• Task goal
Look below for the lines from the one with "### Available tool" to the one with "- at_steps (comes", and copy exactly those lines, both ends included.

═══ Information shown ═══

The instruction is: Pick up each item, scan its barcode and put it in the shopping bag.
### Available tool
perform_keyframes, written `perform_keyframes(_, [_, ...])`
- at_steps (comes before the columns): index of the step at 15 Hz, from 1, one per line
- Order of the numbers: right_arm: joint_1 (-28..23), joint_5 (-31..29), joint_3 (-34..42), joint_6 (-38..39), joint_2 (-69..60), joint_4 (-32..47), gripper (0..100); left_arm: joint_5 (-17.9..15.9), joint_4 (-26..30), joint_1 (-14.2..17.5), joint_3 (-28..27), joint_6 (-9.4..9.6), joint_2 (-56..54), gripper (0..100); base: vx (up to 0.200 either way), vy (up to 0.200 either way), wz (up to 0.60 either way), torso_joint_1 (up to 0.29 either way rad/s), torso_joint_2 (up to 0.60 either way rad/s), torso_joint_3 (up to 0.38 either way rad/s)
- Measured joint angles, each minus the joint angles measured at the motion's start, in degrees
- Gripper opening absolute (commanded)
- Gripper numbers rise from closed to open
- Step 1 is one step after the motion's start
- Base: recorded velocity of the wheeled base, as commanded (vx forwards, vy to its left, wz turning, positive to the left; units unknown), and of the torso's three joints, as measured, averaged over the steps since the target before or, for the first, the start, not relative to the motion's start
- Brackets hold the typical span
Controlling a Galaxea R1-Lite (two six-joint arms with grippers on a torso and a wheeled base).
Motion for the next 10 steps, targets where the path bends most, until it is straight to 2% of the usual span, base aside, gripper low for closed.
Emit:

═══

• Solution to the exercise
### Available tool
perform_keyframes, written `perform_keyframes(_, [_, ...])`
- at_steps (comes before the columns): index of the step at 15 Hz, from 1, one per line

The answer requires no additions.